Natalie looked at him. "As is the Carter Lyle case. But you believe he didn't do it, don't you?"

"How do you know that?"

She didn't answer.

The forest was quiet. A boat’s engine growled from somewhere across the lake.

"Look, Natalie. While I appreciate you coming forward with this, it really doesn't change anything between you and me. If anything, it just proves to me that..."

"I just wanted you to know that I'm with you." Her voice softened. "That you mean something to me."

"Even if it meant seeing your father put away?"

She looked off again.

Noah smiled, shaking his head. "That's why you brought this to me.

Isn't it? If you had just told me where it was and we raided his home, the connection would be there.

But without it being found there, or you stepping forward as a witness, I doubt this will be admissible, no matter whose DNA is on it. Luther would stay out of prison and..."

"You would have answers," she said. "Isn't that what you want? Isn't that why you keep asking me about my father?" She paused. "I didn't have to give you that. I just wanted you to know that I care. About you. And..."

She brought a hand up toward his face. He caught her wrist, gently, and lowered it.

She nodded. Understanding. Not surprised. She'd known before she came here how this part would go. She stepped back and opened the door of the Aston Martin.

"Good night, Noah."

He watched her pull away. The taillights of the DB12 traced a red line down the road and around the corner and then she was gone, and the forest was dark again, and Noah stood in his driveway holding a brown paper bag that contained the most dangerous piece of evidence he'd ever held.

He went inside. Locked the door. Set the bag on the kitchen table under the light and sat down across from it.
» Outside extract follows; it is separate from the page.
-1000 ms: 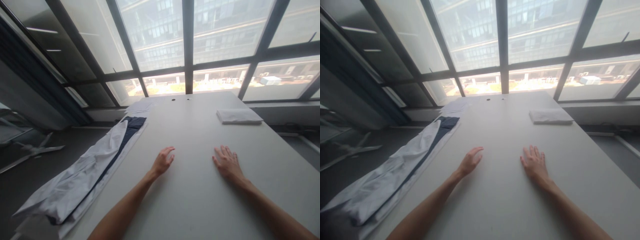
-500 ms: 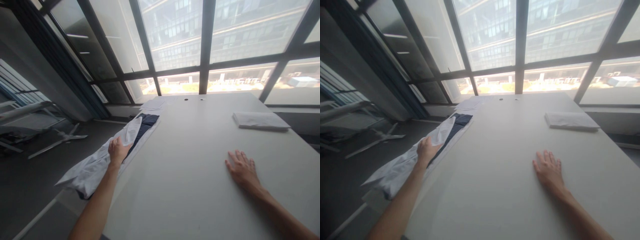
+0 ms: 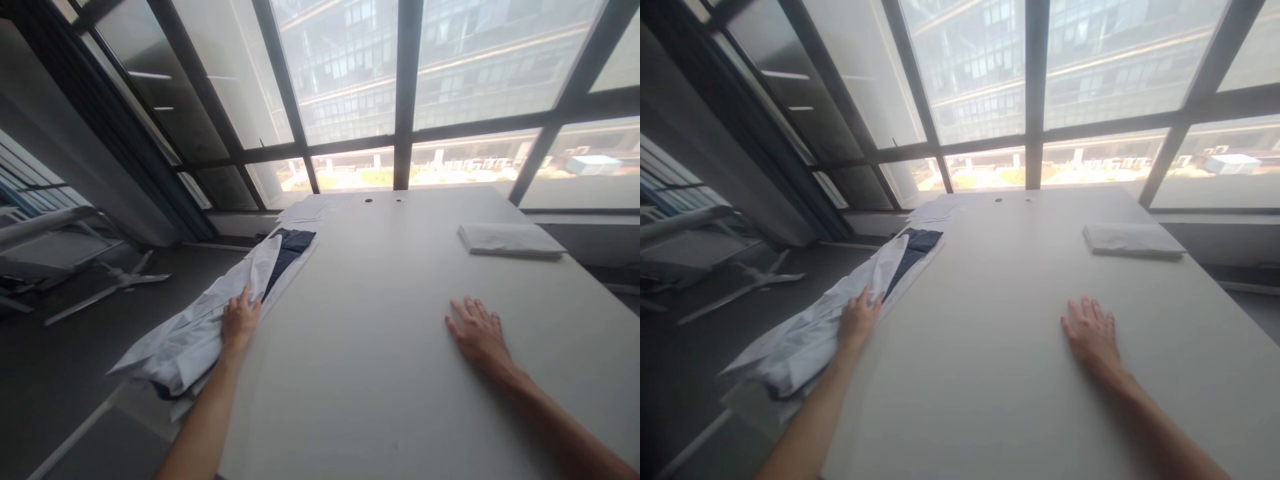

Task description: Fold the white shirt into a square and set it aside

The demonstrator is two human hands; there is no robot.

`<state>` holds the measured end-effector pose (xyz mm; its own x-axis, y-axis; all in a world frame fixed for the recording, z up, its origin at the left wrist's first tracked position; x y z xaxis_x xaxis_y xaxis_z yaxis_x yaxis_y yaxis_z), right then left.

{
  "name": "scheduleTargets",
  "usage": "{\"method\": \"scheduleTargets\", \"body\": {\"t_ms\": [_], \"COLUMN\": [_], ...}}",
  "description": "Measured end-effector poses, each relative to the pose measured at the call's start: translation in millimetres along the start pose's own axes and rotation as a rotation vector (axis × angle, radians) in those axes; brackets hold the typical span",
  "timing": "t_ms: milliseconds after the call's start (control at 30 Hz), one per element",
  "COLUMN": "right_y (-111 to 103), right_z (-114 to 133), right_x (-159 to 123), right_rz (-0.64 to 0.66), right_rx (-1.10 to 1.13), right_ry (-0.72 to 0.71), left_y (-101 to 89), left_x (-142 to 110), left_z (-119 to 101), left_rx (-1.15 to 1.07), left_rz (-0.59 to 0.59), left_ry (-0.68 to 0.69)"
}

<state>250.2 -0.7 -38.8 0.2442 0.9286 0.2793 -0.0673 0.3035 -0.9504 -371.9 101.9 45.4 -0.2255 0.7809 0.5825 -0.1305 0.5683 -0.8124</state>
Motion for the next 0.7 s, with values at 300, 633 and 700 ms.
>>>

The glove sat there. A single piece of latex that had been in an evidence locker, then in a sergeant's hands, then in a crime lord's safe, and now in a state investigator's kitchen. Every person who had touched it had done so for their own reasons and none of those reasons were the same.

He thought about testing the DNA. He thought about what it might show. He thought about the chain of evidence that didn't exist and the courtroom that would never see it and the answers that might live inside a blue latex glove that he could never officially ask for.

Noah sat in the kitchen for a long time. Then he got up, put the brown bag in the back of his home office closet behind a box of old case files.